Exercise details:
Output everything in the listing exactly.

=-=-=-=-=

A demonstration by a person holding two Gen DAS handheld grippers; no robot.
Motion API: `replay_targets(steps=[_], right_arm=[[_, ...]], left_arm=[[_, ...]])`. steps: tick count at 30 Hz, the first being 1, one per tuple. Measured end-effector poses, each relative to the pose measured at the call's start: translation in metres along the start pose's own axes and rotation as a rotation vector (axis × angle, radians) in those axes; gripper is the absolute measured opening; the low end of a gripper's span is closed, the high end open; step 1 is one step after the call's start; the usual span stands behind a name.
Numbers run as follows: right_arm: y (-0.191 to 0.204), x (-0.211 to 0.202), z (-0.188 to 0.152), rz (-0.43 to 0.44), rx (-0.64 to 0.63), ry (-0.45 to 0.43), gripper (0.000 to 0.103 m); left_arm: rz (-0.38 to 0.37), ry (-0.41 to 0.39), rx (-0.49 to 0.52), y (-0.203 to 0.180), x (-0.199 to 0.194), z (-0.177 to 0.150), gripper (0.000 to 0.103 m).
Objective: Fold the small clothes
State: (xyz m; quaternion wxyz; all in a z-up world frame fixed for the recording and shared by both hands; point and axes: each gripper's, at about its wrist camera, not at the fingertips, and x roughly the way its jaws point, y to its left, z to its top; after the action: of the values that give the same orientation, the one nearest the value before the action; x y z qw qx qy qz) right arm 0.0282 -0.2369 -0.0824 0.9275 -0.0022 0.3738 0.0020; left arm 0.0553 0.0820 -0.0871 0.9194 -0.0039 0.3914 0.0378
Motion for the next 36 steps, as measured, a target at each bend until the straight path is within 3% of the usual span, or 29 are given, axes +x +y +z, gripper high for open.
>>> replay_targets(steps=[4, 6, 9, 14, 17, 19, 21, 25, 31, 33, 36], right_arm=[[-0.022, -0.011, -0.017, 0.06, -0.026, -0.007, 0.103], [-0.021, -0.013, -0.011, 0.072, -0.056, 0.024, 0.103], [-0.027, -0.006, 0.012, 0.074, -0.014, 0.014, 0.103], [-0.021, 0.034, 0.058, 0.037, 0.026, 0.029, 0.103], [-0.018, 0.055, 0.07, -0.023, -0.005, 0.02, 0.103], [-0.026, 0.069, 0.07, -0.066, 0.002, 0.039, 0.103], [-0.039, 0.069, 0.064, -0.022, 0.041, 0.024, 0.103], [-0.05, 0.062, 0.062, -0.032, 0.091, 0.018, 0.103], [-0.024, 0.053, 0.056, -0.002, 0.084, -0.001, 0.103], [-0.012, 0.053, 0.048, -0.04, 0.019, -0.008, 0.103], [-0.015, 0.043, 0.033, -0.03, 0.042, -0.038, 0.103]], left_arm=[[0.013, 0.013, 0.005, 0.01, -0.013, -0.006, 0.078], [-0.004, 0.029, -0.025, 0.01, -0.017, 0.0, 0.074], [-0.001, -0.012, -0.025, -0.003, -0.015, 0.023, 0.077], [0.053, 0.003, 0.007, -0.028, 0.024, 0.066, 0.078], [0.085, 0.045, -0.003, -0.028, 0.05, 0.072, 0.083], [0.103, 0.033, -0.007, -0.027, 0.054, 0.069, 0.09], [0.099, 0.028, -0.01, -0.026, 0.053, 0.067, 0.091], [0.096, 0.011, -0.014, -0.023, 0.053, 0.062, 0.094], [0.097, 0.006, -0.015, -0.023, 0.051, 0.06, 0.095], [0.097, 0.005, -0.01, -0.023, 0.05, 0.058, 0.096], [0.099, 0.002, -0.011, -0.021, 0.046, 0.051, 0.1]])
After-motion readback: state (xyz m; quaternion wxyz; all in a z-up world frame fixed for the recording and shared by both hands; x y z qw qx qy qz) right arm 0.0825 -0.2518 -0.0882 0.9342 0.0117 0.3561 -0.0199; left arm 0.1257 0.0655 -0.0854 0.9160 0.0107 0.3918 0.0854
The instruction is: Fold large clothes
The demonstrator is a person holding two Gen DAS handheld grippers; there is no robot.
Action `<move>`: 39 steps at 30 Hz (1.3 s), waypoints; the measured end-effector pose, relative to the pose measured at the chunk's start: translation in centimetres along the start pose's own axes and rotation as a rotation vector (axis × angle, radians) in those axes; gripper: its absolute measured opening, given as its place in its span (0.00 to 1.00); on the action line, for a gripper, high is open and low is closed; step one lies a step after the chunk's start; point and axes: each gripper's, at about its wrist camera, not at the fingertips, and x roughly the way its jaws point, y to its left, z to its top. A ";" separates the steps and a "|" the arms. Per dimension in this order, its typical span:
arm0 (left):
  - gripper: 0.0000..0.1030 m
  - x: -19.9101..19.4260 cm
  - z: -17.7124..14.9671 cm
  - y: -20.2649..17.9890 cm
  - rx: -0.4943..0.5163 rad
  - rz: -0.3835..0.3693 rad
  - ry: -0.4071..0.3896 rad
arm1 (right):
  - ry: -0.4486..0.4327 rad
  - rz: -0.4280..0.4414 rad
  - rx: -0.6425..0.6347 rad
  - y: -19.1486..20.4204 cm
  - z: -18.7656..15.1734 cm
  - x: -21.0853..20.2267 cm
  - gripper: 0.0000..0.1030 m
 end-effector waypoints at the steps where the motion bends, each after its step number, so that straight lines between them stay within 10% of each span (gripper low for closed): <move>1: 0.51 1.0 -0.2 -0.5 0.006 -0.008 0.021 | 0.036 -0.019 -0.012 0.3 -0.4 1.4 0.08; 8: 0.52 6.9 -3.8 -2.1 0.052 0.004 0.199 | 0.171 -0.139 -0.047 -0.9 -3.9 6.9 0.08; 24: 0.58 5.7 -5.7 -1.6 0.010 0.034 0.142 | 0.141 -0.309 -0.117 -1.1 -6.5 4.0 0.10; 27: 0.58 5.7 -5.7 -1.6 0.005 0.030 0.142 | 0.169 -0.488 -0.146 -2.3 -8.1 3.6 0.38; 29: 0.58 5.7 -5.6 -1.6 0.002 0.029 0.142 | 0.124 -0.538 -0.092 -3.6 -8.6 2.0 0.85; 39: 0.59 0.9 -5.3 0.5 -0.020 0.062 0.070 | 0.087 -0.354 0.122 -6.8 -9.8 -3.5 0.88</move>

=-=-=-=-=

Task result:
A demonstration by a person holding two Gen DAS handheld grippers; no robot.
Motion API: `replay_targets(steps=[_], right_arm=[[_, ...]], left_arm=[[_, ...]])`. steps: tick count at 30 Hz, the first being 1, one per tuple. Measured end-effector poses, each relative to the pose measured at the call's start: translation in metres along the start pose's own axes and rotation as a rotation vector (axis × angle, radians) in those axes; gripper is the absolute measured opening; the low end of a gripper's span is closed, the high end open; step 1 is one step after the call's start; the usual span stands behind a name.
Numbers run as follows: right_arm: y (-0.191 to 0.204), x (-0.211 to 0.202), z (-0.188 to 0.152), rz (-0.43 to 0.44), rx (-0.64 to 0.63), ry (-0.45 to 0.43), gripper (0.000 to 0.103 m); left_arm: rz (-0.38 to 0.37), ry (-0.41 to 0.39), rx (-0.49 to 0.52), y (-0.203 to 0.180), x (-0.199 to 0.194), z (-0.177 to 0.150), gripper (0.000 to 0.103 m).
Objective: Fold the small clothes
State: (xyz m; quaternion wxyz; all in a z-up world frame fixed for the recording and shared by both hands; point and axes: each gripper's, at about its wrist camera, not at the fingertips, and x roughly the way its jaws point, y to its left, z to its top; after the action: of the values that give the same orientation, the one nearest the value before the action; x y z qw qx qy qz) right arm 0.0282 -0.2369 -0.0824 0.9275 -0.0022 0.3738 0.0020; left arm 0.0553 0.0820 -0.0871 0.9194 -0.0039 0.3914 0.0378
Motion for the next 36 steps, as measured, a target at each bend until the straight path is within 3% of the usual span, or 29 are given, axes +x +y +z, gripper high for open.
>>> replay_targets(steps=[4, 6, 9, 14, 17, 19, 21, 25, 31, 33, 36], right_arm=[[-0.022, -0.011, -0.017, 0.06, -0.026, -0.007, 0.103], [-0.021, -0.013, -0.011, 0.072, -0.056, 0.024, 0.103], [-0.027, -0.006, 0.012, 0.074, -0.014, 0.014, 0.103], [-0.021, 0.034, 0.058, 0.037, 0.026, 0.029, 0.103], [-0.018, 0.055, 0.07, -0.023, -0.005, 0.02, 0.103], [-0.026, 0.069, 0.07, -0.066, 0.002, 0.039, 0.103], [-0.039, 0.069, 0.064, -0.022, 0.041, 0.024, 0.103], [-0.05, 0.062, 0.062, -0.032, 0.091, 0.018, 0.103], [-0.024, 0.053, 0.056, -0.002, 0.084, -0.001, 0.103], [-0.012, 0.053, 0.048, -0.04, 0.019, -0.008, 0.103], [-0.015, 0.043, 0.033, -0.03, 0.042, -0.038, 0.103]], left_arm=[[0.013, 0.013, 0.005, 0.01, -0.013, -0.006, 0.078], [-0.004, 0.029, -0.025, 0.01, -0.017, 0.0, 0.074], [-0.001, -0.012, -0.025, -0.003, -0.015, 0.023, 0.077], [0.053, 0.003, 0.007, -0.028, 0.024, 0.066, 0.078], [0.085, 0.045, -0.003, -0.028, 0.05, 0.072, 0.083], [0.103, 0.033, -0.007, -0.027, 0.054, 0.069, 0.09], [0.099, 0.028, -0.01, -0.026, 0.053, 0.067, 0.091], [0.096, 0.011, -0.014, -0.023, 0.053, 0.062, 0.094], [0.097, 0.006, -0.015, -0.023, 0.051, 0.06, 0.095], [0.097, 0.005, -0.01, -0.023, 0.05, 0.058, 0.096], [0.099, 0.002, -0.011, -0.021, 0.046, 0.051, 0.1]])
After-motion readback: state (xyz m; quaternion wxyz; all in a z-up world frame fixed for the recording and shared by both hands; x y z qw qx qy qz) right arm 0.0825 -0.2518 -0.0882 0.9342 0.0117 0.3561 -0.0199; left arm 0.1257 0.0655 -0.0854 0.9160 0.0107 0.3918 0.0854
The instruction is: Fold large clothes
The demonstrator is a person holding two Gen DAS handheld grippers; there is no robot.
Action `<move>`: 39 steps at 30 Hz (1.3 s), waypoints; the measured end-effector pose, relative to the pose measured at the chunk's start: translation in centimetres along the start pose's own axes and rotation as a rotation vector (axis × angle, radians) in those axes; gripper: its absolute measured opening, given as its place in its span (0.00 to 1.00); on the action line, for a gripper, high is open and low is closed; step one lies a step after the chunk's start; point and axes: each gripper's, at about its wrist camera, not at the fingertips, and x roughly the way its jaws point, y to its left, z to its top. A ";" separates the steps and a "|" the arms. Per dimension in this order, its typical span:
arm0 (left):
  - gripper: 0.0000..0.1030 m
  - x: -19.9101..19.4260 cm
  - z: -17.7124..14.9671 cm
  - y: -20.2649..17.9890 cm
  - rx: -0.4943..0.5163 rad
  - rz: -0.3835..0.3693 rad
  - ry: -0.4071..0.3896 rad
arm1 (right):
  - ry: -0.4486..0.4327 rad
  - rz: -0.4280..0.4414 rad
  - rx: -0.6425..0.6347 rad
  - y: -19.1486..20.4204 cm
  - z: -18.7656..15.1734 cm
  - x: -21.0853..20.2267 cm
  - gripper: 0.0000..0.1030 m
 end-effector waypoints at the steps where the motion bends, each after its step number, so that straight lines between them stay within 10% of each span (gripper low for closed): <move>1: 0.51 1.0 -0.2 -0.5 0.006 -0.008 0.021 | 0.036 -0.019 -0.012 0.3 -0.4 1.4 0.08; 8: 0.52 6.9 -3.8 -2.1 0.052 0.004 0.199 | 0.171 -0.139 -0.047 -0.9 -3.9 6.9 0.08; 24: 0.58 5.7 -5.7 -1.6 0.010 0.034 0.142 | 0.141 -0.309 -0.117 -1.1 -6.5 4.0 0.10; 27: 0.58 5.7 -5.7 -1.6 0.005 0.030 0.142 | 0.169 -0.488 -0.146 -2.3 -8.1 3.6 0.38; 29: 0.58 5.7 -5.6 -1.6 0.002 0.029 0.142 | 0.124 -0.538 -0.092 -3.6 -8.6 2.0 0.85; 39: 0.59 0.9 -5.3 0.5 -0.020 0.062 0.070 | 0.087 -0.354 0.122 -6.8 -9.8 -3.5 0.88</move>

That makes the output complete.